Whilst none were a perfect match for my preferred specialization (the role of neo-constructivist spoons within the context of Le Corbusier’s conception of an ideal home), the parlous state of the household finances meant I gladly opted for the research project which I thought had the greatest potential for commercialization: namely, getting people to learn near-dead languages. The way I saw it, a successful project could be worth millions to Berlitz. But who should I experiment on? The choice was obvious – my most curmudgeonly clone, col-Eric. If I could overcome his stubborn nature, my techniques would work with anyone. Sitting down to a supper of egg and chips that I had lovingly prepared for us both, I then proceeded to ambush col-Eric…
col-Eric: Pass the salt.
Eric: What’s that you say?
col-Eric: I said, pass the salt.
Eric: Sorry, can’t do. You’ll have to ask in Kusunda.

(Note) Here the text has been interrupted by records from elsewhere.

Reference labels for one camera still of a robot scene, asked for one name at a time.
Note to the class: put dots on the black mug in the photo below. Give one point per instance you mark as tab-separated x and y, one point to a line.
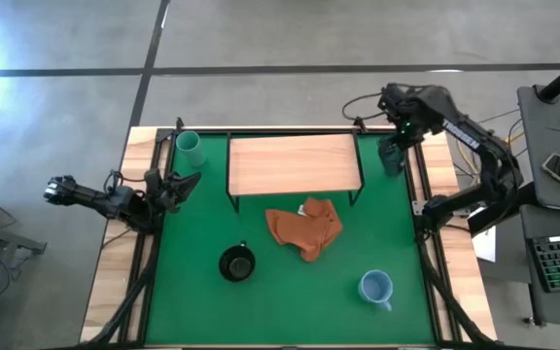
236	265

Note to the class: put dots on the green table mat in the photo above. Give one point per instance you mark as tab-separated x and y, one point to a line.
285	301

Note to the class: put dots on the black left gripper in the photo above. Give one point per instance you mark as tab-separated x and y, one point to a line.
158	199

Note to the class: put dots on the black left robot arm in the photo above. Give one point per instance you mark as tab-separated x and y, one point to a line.
90	197

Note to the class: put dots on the light blue mug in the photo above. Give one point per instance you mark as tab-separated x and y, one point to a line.
375	288

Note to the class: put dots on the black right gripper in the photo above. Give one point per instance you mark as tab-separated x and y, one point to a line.
399	107

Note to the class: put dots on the orange cloth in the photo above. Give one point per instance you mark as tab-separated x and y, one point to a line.
304	231

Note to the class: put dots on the dark purple cup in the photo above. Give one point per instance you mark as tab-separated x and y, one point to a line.
392	163

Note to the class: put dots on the black metal table frame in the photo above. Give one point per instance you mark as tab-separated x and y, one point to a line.
148	291

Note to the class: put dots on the wooden shelf with black frame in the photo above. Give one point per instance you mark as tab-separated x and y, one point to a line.
293	163

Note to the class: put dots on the grey desk top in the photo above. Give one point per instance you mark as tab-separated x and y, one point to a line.
537	146

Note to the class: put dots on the grey keyboard desk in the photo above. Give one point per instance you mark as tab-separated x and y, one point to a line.
547	306

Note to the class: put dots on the teal plastic cup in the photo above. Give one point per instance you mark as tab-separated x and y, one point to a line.
190	146

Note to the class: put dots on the white paper sheet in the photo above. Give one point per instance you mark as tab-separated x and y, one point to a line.
485	243

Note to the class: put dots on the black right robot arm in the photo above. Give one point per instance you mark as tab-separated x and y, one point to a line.
484	150

Eric: Kusunda. It’s a Nepalese language that’s about to die out. I’m trying to keep it alive by only responding to imperative commands when they are given in Kusunda.
col-Eric: That’s ridiculous. I just want the salt.
Eric: Before I give you the salt, I’m going to give you an incentive to learn Kusunda.
col-Eric: You’re going to give me an incentive to learn how to say ‘pass the salt’? No thanks. I can already say it in English. Here, let me demonstrate: please pass the salt. Do it now, before you make me walk around, fetch the salt for myself, and accidentally punch you in the back of the head on the way back.
Eric: No, no. You need to say all that in Kusunda.
col-Eric: I would have thought a punch in the back of the head wouldn’t need translation. It’s the universal language of gratuitous violence. Anyway, why do you keep talking in English, if you want me to speak Kusunda?
Eric: So you can understand me, of course.
col-Eric: Well, isn’t that the whole flippin’ point? We already understand each other. So why do we need to waste time learning a new way to understand each other?
Eric: Because, according to linguistics professor Madhav Prasad Pokharel, if Kusunda dies out, then ‘a unique and important part of our human heritage will be lost forever’.
col-Eric: A unique and important part of my supper is getting cold. Now pass the salt!!
Eric: Don’t you get it? Kusunda is phonologically, morphologically, syntactically and lexically unrelated to any other language.
col-Eric: You know why that is? Because nobody likes talking any language that is anything like Kusunda. And that’s fine with me. And let me explain why: I don’t need to learn a unique new way to say: ‘I don’t give a shit’. There’s got to be hundreds of languages nobody will miss when they’re gone.
Eric: 7000. There’s 7000 languages in total, and more than a thousand that are in danger of extinction.
col-Eric: 7000! There’s 7000 ways to say: ‘I don’t give a shit’. How ironic. That’s 6999 more than I need.
Eric: Don’t you have any beauty in your soul?
col-Eric: No, but I’ve got a rumble in my tummy. Now pass the salt!!
Eric: I refuse.
col-Eric: Very well – you’ve forced me to take extreme measures.
col-Eric starts eating.
Eric: Don’t you want the salt after all?
col-Eric: Nah, I’ve got too much salt in my diet anyway. Anyway, this tastes good without.
Eric: But Kusunda is dying!
col-Eric: I’m dying! …of starvation.
Eric: Ugh. Don’t talk with your mouth full.
col-Eric: Even if I talked in Kusunda?
Eric: Why, do you know any?
col-Eric: I know enough to get by.
Eric: Go on, show me. Just give me a little taster.
col-Eric: Alright. (Shouts) DO YOU SPEAK-AH DEE ENG-ER-LISH?
Eric: You’re just speaking English loudly.
col-Eric: That’s why English is so popular, and Kusunda isn’t. If you want to be understood, you just need to speak English bloody loudly and very slowly.
Eric: So you refuse to speak Kusunda?
col-Eric: Do you refuse to talk sense?
Eric: I’m not supposed to talk sense. I’m an academic.
col-Eric: And that’s why nobody wants to talk to you. In any language.